SUBMITTED BY THE GALT MUSEUM
It’s in your gift cards and maybe even your transit pass. It’s starting to appear on your phone. How far is it going to go?
Decoding E-money is a travelling exhibition from the Bank of Canada Museum that explores the past, present and future of electronic money and electronic payment systems. While raising awareness of e-money, this exhibition also helps visitors understand the possible effects of the widespread use of one form of e-money: digital currency.
“We have brought this travelling exhibit to Lethbridge with the hope to broaden the understanding of digital currencies,” says Galt Museum & Archives’ Curator Aimee Benoit, “by inviting users to experience this exhibition through a fun and compelling hands-on context.”
Decoding E-money explores the voyage of your dollars from purchase to deposit through various traditional and e-payment systems. Learn about a whole new kind of money as cutting-edge graphics and fun, interactive displays introduce you to the high-tech intricacies of Bitcoin and other web-based currencies.

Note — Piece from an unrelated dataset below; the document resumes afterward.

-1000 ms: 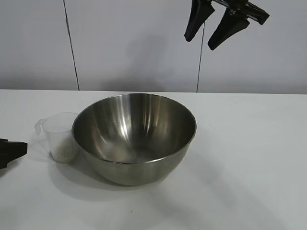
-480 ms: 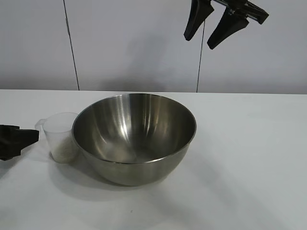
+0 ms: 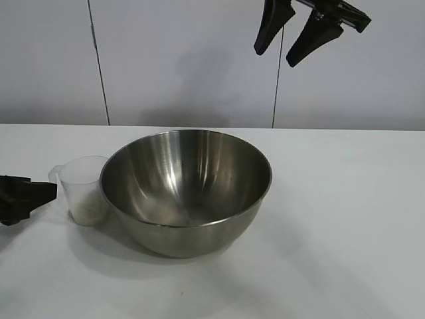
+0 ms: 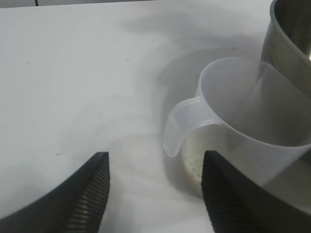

Explore more than 60 artifacts covering the way Canadians have spent their money over the course of 200 years. From trading tokens to the most recent precursors of today’s e-money, these artifacts at one time challenged our notions of acceptance much the way that Bitcoin challenges us today.
The exhibit includes games that help players experiment with and understand more deeply the philosophies and principles behind various e-money transaction tools from credit and debit cards, to cryptocurrencies and blockchain. One of the aspects that games will underline is the intense competition involved in verifying and completing digital transactions so they become permanent and unchangeably embedded in a public transaction record. The technology that enables this form of decentralized currency has the potential to bring fundamental change to existing financial systems and is of great interest to the Bank of Canada and other central banks.
“Decoding E-money is a timely exhibition that explores a function of modern society that is becoming ever more prevalent in our everyday lives,” says Benoit. “We’re excited to explore this topic with our community.”
The grand opening of the exhibit was held Sept. 23 and the exhibit will be open until Jan. 6, 2019.